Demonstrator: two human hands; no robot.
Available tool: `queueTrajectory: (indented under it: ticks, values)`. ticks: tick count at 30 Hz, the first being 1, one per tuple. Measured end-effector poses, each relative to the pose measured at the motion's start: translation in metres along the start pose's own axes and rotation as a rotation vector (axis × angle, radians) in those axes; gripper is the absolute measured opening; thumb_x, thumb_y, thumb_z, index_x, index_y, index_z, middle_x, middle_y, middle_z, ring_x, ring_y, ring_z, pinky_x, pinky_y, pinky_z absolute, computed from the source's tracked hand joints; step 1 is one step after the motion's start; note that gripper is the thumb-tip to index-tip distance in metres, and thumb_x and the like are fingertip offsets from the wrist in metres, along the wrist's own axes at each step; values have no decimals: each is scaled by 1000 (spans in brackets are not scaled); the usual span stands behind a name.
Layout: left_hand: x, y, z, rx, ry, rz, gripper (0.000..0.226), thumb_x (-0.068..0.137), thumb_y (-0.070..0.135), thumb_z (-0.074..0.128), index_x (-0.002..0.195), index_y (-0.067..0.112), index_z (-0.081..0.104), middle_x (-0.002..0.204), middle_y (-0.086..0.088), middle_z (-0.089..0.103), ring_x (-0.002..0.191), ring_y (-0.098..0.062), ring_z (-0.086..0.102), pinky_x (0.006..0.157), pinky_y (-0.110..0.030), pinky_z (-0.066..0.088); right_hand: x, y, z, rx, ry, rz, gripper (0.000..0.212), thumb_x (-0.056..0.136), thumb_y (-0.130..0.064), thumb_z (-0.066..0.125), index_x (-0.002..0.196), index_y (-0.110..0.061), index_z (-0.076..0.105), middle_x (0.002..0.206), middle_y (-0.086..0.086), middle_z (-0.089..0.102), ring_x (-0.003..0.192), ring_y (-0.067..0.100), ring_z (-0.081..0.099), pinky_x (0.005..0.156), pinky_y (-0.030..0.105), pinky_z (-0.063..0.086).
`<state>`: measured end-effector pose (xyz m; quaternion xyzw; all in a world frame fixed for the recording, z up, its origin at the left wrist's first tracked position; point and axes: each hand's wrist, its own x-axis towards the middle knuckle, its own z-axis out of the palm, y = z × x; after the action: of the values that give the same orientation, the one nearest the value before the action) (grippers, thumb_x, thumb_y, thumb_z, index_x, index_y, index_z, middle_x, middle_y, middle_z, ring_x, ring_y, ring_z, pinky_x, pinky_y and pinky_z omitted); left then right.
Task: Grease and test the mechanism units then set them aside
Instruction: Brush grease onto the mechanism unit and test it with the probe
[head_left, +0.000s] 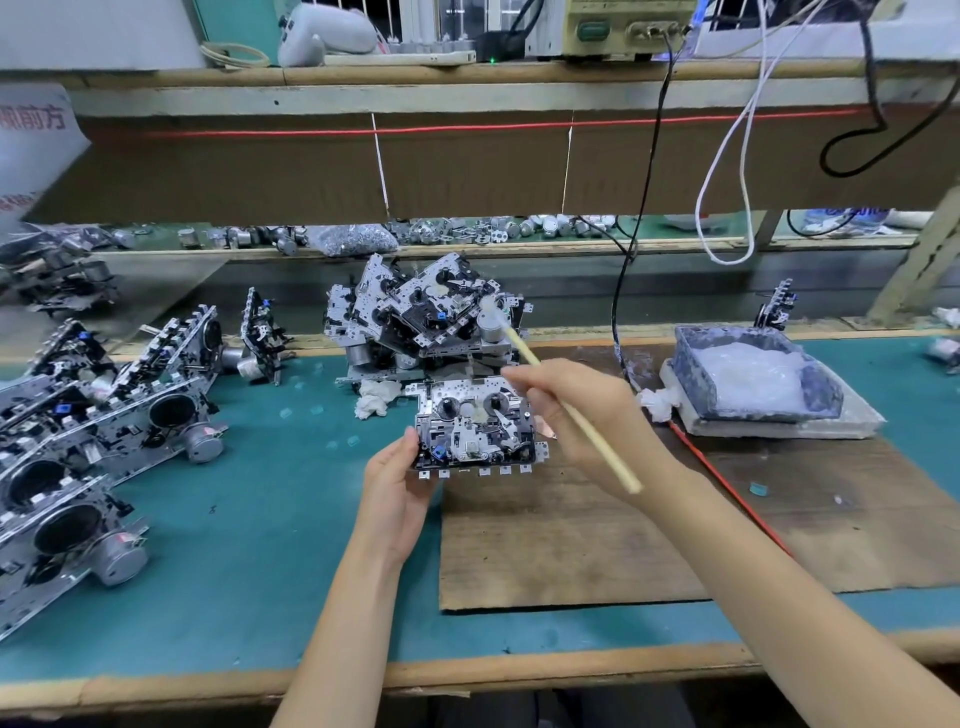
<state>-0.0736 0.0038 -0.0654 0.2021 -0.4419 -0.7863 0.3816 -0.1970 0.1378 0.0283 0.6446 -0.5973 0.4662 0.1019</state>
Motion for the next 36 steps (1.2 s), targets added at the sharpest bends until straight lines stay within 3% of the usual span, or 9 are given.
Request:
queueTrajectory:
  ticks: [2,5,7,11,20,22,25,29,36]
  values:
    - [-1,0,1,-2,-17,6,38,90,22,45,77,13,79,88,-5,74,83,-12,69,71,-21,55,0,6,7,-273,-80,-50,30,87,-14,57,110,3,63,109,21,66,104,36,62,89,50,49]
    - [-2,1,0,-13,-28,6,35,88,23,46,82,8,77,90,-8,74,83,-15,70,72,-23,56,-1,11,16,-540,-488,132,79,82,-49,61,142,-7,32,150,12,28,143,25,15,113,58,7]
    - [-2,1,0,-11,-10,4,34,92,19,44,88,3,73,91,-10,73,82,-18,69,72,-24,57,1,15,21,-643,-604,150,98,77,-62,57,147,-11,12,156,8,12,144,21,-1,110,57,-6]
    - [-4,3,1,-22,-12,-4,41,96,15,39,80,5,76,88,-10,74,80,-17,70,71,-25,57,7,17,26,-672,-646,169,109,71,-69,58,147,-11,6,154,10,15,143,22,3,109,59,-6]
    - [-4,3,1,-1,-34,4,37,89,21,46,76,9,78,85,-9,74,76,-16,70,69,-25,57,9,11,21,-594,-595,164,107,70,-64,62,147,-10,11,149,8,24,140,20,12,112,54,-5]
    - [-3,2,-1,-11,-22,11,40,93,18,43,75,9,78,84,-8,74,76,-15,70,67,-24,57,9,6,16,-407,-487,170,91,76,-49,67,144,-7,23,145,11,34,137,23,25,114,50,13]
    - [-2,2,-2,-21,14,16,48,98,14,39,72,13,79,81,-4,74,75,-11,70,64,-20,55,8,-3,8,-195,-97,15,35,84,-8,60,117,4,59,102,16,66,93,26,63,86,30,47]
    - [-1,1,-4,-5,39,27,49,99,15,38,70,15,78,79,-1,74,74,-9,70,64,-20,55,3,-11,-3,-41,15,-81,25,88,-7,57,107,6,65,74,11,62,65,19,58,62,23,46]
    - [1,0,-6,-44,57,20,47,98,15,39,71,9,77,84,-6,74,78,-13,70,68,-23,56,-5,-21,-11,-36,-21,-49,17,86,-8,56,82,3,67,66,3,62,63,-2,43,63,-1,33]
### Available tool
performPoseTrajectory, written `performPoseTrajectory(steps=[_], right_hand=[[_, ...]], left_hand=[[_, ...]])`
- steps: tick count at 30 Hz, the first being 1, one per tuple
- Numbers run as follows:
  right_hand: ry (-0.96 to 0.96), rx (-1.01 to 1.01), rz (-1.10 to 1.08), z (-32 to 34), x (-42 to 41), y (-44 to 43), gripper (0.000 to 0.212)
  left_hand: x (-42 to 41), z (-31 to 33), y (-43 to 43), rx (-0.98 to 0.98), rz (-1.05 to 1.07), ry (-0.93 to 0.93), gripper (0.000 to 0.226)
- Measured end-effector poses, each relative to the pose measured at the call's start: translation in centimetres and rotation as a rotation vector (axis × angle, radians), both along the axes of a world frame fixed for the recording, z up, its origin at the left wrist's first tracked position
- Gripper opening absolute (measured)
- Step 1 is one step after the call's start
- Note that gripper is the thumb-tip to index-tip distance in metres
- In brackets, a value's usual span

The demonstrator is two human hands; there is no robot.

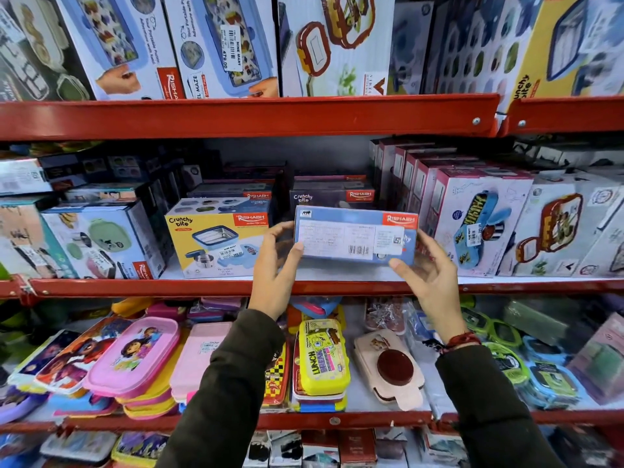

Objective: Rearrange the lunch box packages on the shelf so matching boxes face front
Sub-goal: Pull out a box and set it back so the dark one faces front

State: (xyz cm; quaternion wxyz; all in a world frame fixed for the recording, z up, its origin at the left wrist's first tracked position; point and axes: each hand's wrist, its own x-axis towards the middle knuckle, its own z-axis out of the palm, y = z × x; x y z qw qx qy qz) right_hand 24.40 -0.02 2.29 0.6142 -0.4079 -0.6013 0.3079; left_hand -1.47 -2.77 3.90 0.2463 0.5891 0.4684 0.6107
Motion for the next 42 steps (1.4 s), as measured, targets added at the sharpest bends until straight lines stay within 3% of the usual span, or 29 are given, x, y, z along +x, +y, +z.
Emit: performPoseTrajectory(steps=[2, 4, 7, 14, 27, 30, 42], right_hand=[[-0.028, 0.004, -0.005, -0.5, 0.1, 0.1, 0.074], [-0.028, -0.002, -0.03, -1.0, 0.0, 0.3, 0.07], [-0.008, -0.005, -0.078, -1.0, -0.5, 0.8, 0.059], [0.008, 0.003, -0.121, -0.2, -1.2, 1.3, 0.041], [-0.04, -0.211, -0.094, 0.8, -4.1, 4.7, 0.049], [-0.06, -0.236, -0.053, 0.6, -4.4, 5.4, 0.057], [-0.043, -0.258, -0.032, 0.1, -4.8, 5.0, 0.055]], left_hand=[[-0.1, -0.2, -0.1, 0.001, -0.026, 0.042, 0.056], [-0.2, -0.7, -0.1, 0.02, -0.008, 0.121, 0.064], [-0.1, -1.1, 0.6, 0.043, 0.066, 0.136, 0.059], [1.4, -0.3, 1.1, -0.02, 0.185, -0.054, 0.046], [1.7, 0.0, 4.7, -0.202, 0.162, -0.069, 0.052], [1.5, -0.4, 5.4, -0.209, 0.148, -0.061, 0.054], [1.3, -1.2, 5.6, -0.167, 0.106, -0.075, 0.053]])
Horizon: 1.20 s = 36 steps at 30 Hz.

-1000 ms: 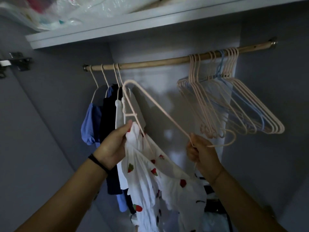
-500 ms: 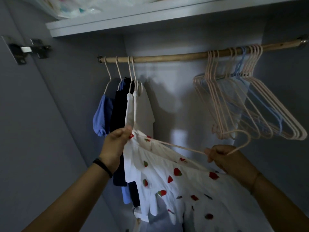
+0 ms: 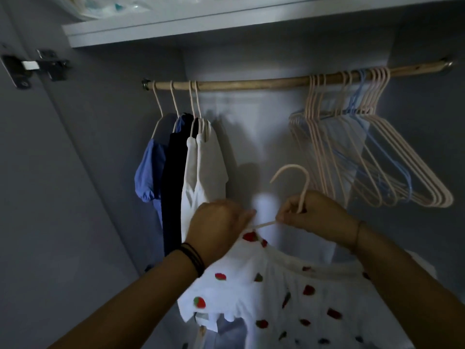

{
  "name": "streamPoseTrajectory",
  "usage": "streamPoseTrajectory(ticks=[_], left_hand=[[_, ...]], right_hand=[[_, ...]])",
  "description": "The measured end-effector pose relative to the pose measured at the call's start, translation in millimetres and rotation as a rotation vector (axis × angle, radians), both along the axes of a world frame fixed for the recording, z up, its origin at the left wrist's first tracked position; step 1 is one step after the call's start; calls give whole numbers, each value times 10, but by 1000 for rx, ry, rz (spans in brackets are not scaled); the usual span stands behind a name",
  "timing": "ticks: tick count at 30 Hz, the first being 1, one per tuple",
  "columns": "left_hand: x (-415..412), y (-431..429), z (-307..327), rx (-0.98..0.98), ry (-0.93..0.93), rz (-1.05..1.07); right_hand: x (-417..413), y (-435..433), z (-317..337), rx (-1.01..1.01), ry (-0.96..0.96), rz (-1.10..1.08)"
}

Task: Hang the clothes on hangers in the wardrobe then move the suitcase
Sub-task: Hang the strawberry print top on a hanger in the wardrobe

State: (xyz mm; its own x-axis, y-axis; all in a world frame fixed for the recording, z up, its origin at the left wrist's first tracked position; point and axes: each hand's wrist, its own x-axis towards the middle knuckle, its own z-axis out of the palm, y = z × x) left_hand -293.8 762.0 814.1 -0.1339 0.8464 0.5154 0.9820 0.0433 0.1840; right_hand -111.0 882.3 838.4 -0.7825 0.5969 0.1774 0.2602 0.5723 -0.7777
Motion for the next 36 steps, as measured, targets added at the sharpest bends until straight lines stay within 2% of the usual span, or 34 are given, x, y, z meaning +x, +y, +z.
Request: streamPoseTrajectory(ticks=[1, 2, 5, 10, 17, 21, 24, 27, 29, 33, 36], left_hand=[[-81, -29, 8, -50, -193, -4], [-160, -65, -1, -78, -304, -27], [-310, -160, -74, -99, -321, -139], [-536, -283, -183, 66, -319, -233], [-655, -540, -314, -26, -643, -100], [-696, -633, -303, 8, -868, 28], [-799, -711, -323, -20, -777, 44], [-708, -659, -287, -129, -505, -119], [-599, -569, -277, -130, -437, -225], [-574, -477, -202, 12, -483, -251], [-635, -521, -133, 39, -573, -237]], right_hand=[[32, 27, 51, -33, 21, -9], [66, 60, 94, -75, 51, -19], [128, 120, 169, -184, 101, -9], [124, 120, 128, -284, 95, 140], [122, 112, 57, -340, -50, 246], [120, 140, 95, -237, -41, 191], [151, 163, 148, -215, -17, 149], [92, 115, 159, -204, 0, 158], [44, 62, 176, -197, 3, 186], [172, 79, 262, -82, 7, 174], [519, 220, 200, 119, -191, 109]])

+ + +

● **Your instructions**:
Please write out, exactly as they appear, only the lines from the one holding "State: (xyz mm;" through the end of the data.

● **Reply to the exercise**:
State: (xyz mm; its own x-axis, y-axis; all in a world frame fixed for the recording, z up, its origin at the left wrist's first tracked position; point and axes: each hand's wrist, its own x-axis towards the middle knuckle, its own z-axis out of the palm, y = z × x) left_hand -293.8 762.0 814.1 -0.1339 0.8464 0.5154 0.9820 0.0433 0.1840; right_hand -111.0 882.3 838.4 -0.7825 0.5969 0.1774 0.2602 0.5723 -0.7777
Motion for the next 36 steps, as measured, targets added at the sharpest bends until straight lines stay within 2% of the usual span, or 34 are given, x, y, z meaning +x, +y, +z.
Request: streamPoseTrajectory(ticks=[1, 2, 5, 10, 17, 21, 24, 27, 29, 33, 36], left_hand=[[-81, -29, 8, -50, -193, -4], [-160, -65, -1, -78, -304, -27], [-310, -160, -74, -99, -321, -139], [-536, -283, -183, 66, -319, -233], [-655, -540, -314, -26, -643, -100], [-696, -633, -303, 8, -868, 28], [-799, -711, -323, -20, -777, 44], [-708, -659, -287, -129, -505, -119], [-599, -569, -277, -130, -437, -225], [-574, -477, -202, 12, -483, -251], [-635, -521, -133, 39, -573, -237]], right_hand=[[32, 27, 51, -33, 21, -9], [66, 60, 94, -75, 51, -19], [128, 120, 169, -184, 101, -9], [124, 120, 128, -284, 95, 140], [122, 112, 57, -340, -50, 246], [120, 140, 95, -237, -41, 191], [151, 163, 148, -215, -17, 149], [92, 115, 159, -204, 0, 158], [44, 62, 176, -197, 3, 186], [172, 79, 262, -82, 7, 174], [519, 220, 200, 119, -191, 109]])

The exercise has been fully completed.